I went to medical school, and thought maybe I’d be a pediatrician. I went on my first rotation and it was a disaster. I didn’t get along well with the residents, and I found it too traumatizing to deal with the sick children—it just broke my heart.

Then I did a rotation in Internal Medicine at the VA Hospital in Durham. That was really sad because all these guys were coming in with multiple medical problems and they’re constantly being admitted. They didn’t get better that quickly. It was depressing.

I went right from there to OB/GYN. I didn’t really know anything about women’s health, except that my father said the OB/GYN guys never slept because they were up all night delivering babies. I did the rotation; I loved it. There was medicine; there was surgery. The women were generally compliant patients. They listen to what the doctor has to say and don’t ignore medical advice–not like men. Men are terrible patients. And delivering babies is really exciting.

Then I did an elective in reproductive endocrinology. It was emotionally charged, but it was very goal-directed. You knew if you accomplished the goal or not, which I liked.
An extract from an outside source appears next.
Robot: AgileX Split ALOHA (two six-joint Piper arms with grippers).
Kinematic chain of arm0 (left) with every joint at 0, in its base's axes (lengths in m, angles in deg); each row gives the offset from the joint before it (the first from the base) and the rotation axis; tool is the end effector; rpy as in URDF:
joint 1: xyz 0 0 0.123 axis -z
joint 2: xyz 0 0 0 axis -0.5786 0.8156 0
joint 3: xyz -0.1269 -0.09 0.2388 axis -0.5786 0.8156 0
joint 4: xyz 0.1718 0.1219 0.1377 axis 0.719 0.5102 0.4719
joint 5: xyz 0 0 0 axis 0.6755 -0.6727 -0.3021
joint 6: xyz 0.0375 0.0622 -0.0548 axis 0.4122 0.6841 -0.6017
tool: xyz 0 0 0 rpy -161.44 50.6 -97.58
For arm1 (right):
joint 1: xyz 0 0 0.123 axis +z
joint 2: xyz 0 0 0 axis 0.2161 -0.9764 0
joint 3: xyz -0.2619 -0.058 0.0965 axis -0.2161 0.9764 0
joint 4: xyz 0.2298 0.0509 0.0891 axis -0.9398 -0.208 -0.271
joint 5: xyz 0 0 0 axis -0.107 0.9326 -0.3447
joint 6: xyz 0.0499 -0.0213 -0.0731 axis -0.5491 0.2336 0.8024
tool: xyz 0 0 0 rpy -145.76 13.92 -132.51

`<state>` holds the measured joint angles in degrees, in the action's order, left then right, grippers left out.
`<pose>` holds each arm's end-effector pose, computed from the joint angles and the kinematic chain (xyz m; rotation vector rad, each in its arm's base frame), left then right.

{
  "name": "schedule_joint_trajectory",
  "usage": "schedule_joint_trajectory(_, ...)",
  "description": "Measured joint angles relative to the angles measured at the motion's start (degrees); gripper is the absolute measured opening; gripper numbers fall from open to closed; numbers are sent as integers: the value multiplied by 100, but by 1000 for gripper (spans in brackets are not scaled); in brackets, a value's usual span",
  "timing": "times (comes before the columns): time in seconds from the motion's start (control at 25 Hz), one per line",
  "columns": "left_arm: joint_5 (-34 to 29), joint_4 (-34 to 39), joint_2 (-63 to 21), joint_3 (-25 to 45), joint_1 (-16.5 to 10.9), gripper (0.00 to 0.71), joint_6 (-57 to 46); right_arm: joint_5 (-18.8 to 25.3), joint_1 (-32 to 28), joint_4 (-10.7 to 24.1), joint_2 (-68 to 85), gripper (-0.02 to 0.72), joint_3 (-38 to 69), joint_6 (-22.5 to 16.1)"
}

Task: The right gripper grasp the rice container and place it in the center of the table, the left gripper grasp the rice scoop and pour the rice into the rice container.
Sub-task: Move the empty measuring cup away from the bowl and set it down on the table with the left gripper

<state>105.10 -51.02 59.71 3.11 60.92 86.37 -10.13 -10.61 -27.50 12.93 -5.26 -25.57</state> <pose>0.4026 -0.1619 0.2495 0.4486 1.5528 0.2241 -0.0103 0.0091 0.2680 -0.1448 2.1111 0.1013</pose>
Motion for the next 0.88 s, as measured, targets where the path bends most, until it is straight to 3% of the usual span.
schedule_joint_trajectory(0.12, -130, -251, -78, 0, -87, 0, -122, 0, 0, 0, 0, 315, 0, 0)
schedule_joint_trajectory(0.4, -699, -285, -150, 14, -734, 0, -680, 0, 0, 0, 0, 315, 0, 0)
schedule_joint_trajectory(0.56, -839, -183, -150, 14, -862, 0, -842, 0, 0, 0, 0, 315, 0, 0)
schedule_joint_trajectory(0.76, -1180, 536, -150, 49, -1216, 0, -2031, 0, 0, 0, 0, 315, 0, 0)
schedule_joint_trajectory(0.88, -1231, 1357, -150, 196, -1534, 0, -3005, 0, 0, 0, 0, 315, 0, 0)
What’s it like being a man in a “women’s field”?

JDG: In the mid-Atlantic and the South, there are some women who prefer to have a male physician. Rarely do you find this in California. The default mode is “I want to go to a female physician because she understands me better.” I can’t argue with that: I can’t say what labor feels like; I can’t say what it’s like to have a bad period or an ovarian cyst.

At times, it would go in the other direction where male physicians were almost demonized: “Why are you in this profession? You shouldn’t be here.” There was a paucity of men in the program, and nationwide that’s continued where there are very few men going into obstetrics and gynecology.
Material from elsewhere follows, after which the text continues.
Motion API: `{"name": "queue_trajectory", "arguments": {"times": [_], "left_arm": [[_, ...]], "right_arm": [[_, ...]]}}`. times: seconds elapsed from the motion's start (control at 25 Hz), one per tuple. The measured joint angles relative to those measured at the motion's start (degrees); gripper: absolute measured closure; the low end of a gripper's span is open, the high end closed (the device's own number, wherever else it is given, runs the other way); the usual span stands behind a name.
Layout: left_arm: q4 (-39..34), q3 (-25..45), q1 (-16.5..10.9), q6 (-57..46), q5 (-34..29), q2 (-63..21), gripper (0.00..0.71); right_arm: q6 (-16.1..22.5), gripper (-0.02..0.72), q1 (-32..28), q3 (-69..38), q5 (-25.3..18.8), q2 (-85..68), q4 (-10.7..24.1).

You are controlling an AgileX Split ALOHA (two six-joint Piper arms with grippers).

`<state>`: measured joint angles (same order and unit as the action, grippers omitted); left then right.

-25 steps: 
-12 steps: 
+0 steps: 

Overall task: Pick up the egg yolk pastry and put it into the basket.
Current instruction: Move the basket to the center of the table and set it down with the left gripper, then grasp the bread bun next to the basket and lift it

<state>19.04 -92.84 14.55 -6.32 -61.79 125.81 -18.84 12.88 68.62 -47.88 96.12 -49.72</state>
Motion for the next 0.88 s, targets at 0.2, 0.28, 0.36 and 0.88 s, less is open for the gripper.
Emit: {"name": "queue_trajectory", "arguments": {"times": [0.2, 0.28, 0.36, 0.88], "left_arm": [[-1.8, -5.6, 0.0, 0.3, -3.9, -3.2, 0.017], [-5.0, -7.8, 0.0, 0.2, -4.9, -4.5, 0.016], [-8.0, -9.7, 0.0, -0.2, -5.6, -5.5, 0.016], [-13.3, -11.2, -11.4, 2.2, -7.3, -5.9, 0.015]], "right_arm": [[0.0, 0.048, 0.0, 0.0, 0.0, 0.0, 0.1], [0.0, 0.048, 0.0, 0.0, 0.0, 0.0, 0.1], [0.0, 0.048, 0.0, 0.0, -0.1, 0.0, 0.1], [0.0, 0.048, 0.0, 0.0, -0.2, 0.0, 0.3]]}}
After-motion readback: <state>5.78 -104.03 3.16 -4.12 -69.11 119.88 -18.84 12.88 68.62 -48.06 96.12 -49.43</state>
You were immediately suspect. I remember one night being on obstetrics call at Kaiser. A woman was in labor, and I went in and introduced myself. She said, “I want a woman.” I told her, “It’s August. The only woman I have has been an intern for three weeks and she’s only done a handful of deliveries.” She said, “That’s who I want.” I’ve delivered like a thousand babies at this point. Fortunately, things went fine.
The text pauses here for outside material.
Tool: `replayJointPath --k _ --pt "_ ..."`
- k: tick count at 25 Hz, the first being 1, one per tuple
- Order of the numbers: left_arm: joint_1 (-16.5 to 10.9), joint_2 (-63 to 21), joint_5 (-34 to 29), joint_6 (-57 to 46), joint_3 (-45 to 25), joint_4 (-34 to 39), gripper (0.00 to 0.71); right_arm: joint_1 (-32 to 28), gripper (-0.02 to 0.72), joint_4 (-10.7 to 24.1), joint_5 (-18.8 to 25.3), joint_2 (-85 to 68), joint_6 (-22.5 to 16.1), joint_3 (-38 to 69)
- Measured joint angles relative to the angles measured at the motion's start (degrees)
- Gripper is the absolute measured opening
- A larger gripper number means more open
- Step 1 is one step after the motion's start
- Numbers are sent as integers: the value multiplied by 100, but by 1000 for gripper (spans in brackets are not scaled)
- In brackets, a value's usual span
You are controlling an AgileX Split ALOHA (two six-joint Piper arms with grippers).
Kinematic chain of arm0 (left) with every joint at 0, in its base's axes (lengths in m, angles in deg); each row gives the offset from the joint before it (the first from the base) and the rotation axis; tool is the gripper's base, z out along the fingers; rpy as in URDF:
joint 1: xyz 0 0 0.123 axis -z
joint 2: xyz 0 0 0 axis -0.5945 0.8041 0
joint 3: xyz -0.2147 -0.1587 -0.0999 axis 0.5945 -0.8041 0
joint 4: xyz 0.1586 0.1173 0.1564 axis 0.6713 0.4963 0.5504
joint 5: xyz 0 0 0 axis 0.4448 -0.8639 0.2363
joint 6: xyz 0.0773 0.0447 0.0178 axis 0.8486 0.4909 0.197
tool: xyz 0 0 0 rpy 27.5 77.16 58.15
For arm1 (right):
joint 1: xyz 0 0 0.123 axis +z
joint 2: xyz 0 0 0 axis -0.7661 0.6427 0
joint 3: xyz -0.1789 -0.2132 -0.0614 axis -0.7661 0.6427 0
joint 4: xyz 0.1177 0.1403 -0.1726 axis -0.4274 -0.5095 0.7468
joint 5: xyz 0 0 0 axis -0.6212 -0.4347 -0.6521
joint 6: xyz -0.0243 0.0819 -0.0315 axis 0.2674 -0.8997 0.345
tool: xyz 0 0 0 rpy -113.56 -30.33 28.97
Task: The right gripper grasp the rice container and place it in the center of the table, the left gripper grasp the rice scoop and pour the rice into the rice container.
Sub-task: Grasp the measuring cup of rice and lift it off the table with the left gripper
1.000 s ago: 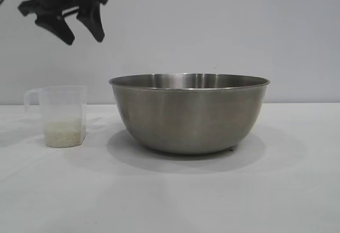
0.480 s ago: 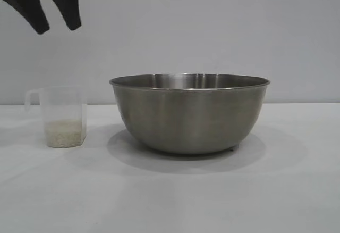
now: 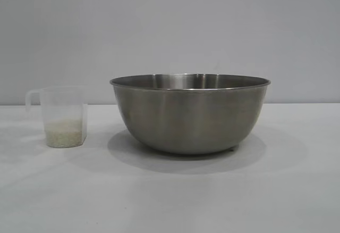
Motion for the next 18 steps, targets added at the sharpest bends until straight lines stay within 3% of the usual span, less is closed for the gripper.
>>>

The good thing is in a subspecialty, you have patients who say, “I want the best doctor. I don’t care–male or female.” You’re somewhat protected in a subspecialty.

My wife had a female obstetrician for her first pregnancy and said she would never have one again. She felt all her symptoms were ignored or dismissed; she felt no one really was listening to her. It’s true a woman has experience of these things, but if a woman says, “This hurts,” I’m not going to say, “No, it doesn’t.” If she says “Every time you do a pap smear my cervix hurts,” I’m not going to say that’s impossible, because I don’t have a cervix. If you tell me it hurts, I’ll believe you.

What should patients look for in a physician?

JDG: There are a couple of things. The first thing is: What is the experience of the physician? Where did they train? Are they board-certified? What has been their reputation, and what are people’s experience with them and their practice?

The second thing is with IVF, it’s very important to have a good IVF lab. If you don’t have a good IVF lab, you could be the best, most caring physician in the universe and you’re not going to get people pregnant the way you should. That’s something the patients never see. They have to evaluate it based on statistics. The problem is there’s that old adage: There’s lies, there’s damned lies, and there’s statistics.

The problem with comparing practices based on statistics is that there’s a patient selection phenomenon going on as well. What I’ve always told patients is if you’re looking to compare two practices, look at their donor egg pregnancy rates because they should be a level playing field. Everyone has young donors, and everyone has older women who need donor eggs. Their donor egg pregnancy rates should be a yardstick by which you can compare practices–apples to apples and oranges to oranges.